== What you will do ==
Nothing but an exact reproduction of the records, pictures excluded, should be returned.

== Records shown ==

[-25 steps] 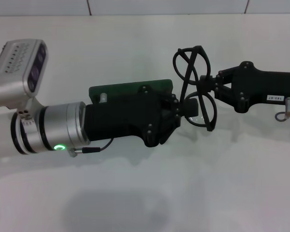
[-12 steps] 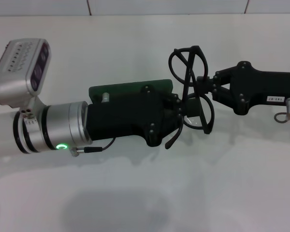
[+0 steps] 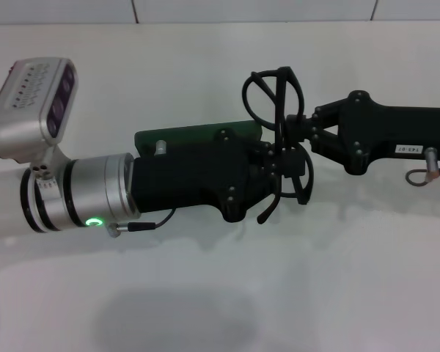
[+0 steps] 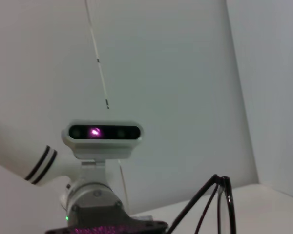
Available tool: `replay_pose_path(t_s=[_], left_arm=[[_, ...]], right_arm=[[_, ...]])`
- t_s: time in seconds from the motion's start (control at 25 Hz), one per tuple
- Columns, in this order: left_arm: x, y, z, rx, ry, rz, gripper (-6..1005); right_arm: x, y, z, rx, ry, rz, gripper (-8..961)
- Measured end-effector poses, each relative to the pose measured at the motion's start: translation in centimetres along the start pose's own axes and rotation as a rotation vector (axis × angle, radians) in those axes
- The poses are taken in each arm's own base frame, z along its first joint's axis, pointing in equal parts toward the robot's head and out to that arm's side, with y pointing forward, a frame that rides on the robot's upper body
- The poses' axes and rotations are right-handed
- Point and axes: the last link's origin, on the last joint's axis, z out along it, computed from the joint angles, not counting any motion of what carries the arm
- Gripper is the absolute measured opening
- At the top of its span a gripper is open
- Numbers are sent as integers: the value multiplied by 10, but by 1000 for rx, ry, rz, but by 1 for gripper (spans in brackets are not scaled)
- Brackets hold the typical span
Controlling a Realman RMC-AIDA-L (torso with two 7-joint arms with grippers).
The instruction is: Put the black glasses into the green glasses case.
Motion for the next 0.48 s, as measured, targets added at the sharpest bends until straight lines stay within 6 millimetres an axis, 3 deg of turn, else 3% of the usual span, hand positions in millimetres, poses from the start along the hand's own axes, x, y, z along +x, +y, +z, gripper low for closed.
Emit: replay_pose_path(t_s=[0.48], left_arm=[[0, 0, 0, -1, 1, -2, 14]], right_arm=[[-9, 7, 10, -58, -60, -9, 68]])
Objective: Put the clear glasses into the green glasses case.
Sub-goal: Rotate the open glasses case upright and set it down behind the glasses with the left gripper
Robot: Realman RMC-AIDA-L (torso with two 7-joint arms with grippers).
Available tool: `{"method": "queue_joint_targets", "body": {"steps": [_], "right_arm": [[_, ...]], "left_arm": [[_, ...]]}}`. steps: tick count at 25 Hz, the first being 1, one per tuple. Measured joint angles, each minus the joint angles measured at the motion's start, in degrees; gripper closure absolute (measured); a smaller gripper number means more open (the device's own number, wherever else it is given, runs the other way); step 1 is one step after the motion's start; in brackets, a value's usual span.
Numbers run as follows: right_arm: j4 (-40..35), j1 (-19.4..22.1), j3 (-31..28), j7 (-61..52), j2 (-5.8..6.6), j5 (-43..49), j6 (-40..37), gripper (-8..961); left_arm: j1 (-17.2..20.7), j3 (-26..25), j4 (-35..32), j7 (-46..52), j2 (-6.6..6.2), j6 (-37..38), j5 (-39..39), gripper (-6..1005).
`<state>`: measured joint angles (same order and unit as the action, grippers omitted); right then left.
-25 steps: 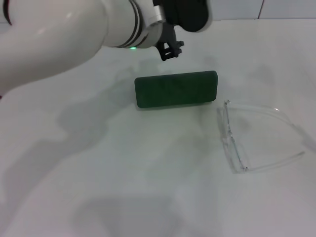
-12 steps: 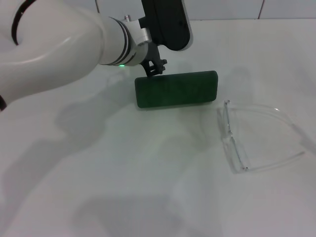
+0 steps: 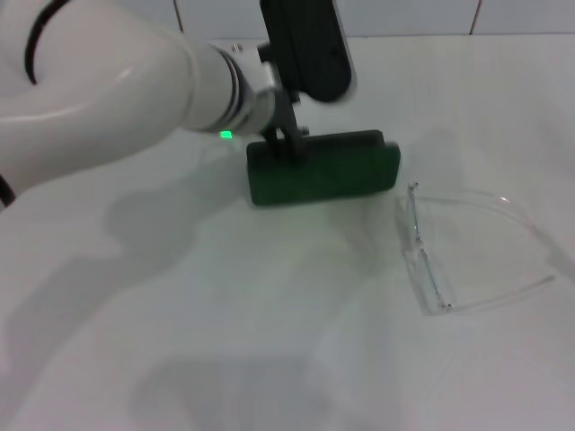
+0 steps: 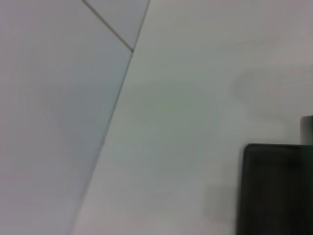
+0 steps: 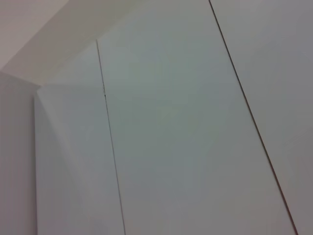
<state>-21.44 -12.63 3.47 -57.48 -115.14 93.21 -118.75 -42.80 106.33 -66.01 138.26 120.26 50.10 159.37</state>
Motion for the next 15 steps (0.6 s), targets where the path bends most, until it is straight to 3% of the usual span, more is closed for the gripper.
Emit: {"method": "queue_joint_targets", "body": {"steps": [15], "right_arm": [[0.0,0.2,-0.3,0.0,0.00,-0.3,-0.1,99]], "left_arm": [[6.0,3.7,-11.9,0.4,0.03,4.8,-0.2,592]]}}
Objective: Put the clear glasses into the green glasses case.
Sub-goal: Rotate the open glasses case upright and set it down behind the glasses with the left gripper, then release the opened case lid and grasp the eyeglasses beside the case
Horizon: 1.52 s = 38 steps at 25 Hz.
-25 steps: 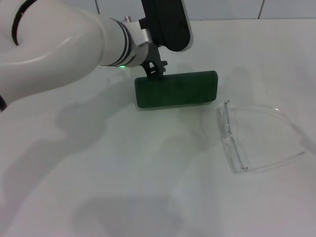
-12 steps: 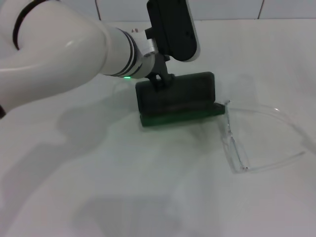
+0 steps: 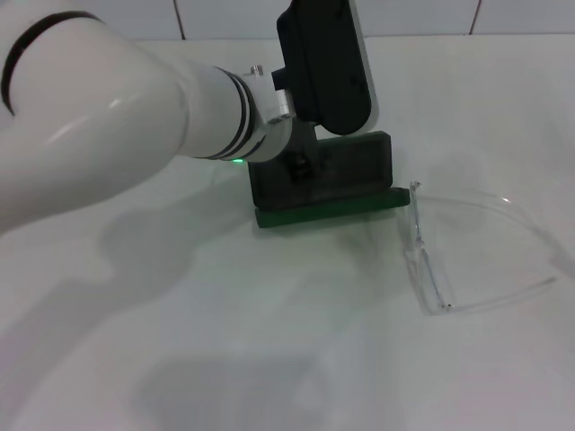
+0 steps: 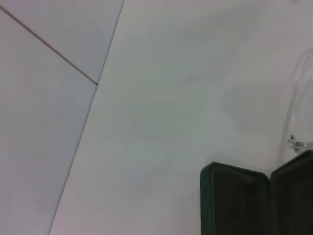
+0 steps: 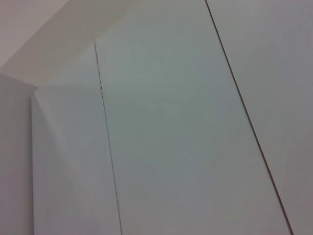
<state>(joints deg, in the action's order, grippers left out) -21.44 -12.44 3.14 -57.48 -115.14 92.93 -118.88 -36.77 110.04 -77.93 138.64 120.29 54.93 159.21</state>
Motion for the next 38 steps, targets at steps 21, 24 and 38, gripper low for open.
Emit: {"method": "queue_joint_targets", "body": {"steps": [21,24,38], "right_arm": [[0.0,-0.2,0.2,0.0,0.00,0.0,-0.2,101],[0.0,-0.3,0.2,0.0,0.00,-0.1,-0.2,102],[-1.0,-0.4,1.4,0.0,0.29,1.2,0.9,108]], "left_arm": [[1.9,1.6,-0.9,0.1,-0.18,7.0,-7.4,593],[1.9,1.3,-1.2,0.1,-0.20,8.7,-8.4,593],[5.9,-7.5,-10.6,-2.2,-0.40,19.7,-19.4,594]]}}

== Solution to this task ==
[-25 steps] 
[-12 steps] 
[+0 steps] 
[+0 steps] 
Available tool: `replay_pose_path(t_s=[_], left_arm=[[_, ...]], right_arm=[[_, ...]])`
- t_s: time in seconds from the motion's start (control at 25 Hz), one per tuple
- Columns, in this order: left_arm: x, y, z, rx, ry, rz, gripper (-6..1005); right_arm: x, y, z, rx, ry, rz, gripper (-8..961)
- Measured end-effector poses, each relative to the pose measured at the motion's start: translation in centimetres along the start pose's own axes and rotation as a rotation vector (axis × angle, radians) in those axes
- The poses are taken in each arm's own base frame, z along its first joint's axis, pointing in equal parts toward the robot's head and out to that arm's side, with y pointing forward, a frame that rides on the robot's upper body
- The poses' axes and rotations are right-handed
- Point and axes: the last link's origin, on the last joint's axis, z out along it, computed from the joint angles, not counting any motion of what carries the arm
- Gripper is the absolute measured opening
- At the top of its span a gripper is open
- Numbers are sent as integers: the value multiplied by 10, but by 1000 for rx, ry, rz, but by 1 for gripper (spans in brackets are not scaled)
- Brackets hold the typical span
Controlling a Realman RMC-AIDA-L (torso with two 7-joint arms with grippers).
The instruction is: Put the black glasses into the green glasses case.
Motion for the next 0.48 s, as measured, targets added at the sharpest bends until straight lines stay within 6 millimetres an axis, 3 deg of turn, else 3% of the usual span, hand positions in millimetres, poses from the start along the hand's own axes, x, y, z along +x, +y, +z, gripper low for closed.
Emit: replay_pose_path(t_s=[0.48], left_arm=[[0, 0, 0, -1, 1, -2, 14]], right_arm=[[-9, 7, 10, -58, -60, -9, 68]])
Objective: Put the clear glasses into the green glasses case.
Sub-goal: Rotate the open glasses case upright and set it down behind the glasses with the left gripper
Robot: Realman RMC-AIDA-L (torso with two 7-joint arms with grippers).
Available tool: `{"method": "queue_joint_targets", "body": {"steps": [_], "right_arm": [[_, ...]], "left_arm": [[_, ...]]}}`. steps: tick count at 25 Hz, the first being 1, one per tuple. Measured joint angles, each minus the joint angles measured at the motion's start, in degrees; gripper closure absolute (measured); a smaller gripper number means more open (the device's own number, wherever else it is given, runs the other way); step 1 is one step after the motion's start; in brackets, a value's usual span.
Numbers run as follows: right_arm: j4 (-40..35), j1 (-19.4..22.1), j3 (-31..28), j7 (-61..52), j2 (-5.8..6.6), j5 (-43..49), j6 (-40..37), gripper (-8..961); left_arm: j1 (-17.2..20.7), j3 (-26..25), j4 (-35..32), j7 (-46..52), j2 (-6.6..6.2), j6 (-37..38), j5 (-39..39), gripper (-6..1005).
`<state>`: measured joint angles (same order and unit as the action, grippers omitted); right then left.
-25 steps: 
-12 steps: 
+0 steps: 
+0 steps: 
+0 steps: 
<state>-21.44 -12.63 3.47 -57.48 -115.14 93.21 -118.75 -42.80 106.33 -66.01 138.26 120.26 50.10 159.37</state>
Motion for the next 15 steps (0.6 s), targets where the path bends most, until it is straight to 3% of the usual span, more is closed for the gripper.
Emit: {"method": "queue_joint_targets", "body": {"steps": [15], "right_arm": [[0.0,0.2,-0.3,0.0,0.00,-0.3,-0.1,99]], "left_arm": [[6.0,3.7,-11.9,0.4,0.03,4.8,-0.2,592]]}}
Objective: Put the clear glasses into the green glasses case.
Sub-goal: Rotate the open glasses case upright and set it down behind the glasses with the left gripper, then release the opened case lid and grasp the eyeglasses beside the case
Horizon: 1.52 s = 38 steps at 25 Hz.
-25 steps: 
-12 steps: 
+0 steps: 
+0 steps: 
+0 steps: 
<state>(joints deg, in the action's order, grippers left out) -21.44 -12.44 3.14 -57.48 -115.14 92.93 -118.88 -36.77 110.04 -77.93 138.64 120.29 54.93 159.21</state>
Motion for the next 38 steps, targets at steps 21, 24 and 38, gripper low for open.
Emit: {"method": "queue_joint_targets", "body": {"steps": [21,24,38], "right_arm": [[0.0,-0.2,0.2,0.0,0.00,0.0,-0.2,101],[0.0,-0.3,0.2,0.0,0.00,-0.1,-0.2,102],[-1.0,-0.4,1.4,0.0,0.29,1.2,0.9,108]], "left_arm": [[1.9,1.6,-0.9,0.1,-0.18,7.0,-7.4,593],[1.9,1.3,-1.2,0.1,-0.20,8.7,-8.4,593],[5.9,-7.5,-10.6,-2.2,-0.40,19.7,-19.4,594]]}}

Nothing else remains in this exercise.